## [Requirement]
Only the lines below, from the one with "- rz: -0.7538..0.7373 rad" through the one with "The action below", are to be written out, exactly.

## [Provided material]

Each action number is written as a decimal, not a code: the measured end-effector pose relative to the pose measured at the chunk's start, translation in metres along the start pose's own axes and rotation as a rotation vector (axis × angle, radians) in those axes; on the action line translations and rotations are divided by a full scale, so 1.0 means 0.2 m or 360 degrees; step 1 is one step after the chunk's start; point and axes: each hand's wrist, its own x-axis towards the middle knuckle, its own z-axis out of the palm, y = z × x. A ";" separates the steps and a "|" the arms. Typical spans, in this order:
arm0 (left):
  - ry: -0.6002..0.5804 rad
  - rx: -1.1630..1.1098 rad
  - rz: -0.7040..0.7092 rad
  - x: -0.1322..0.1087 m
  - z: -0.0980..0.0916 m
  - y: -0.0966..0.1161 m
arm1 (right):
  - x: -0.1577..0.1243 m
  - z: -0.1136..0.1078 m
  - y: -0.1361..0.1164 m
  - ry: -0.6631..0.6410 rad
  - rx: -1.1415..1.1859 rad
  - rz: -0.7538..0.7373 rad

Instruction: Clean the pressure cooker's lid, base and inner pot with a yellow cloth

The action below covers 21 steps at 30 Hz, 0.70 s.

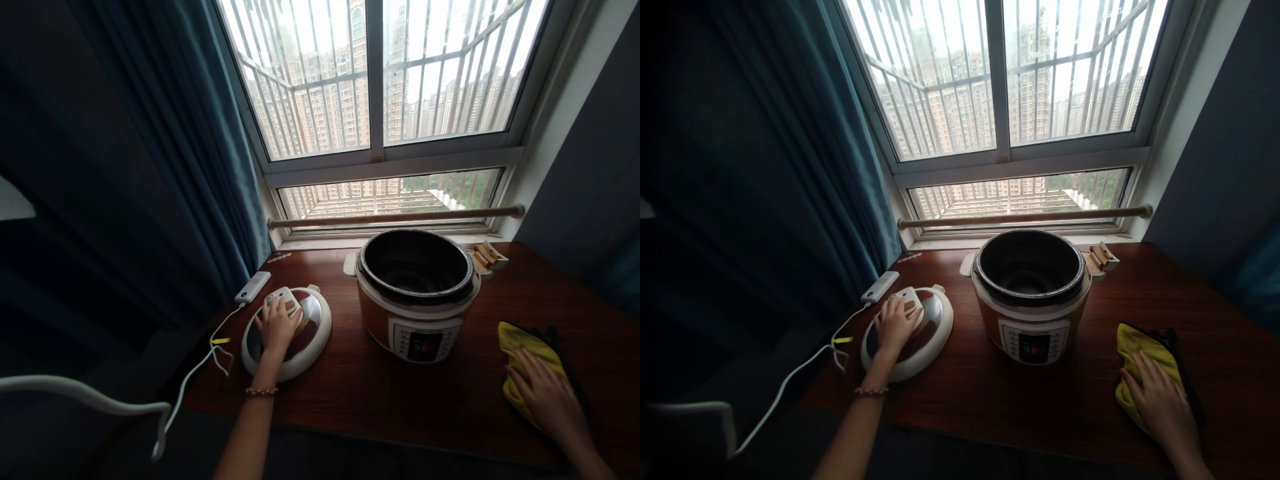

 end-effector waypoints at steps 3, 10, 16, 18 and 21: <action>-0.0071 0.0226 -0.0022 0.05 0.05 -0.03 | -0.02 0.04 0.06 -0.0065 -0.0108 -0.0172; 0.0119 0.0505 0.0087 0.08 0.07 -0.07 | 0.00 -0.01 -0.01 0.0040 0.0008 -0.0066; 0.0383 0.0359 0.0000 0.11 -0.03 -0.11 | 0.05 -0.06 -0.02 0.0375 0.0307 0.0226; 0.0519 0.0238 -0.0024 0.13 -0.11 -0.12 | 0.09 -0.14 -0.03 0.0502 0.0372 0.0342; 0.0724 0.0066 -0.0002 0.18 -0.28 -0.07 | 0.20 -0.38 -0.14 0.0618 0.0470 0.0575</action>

## [Reply to the task]
  - rz: -0.7538..0.7373 rad

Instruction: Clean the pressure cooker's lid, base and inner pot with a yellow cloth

The action below covers 21 steps at 30 Hz, 0.70 s.

This concludes the answer.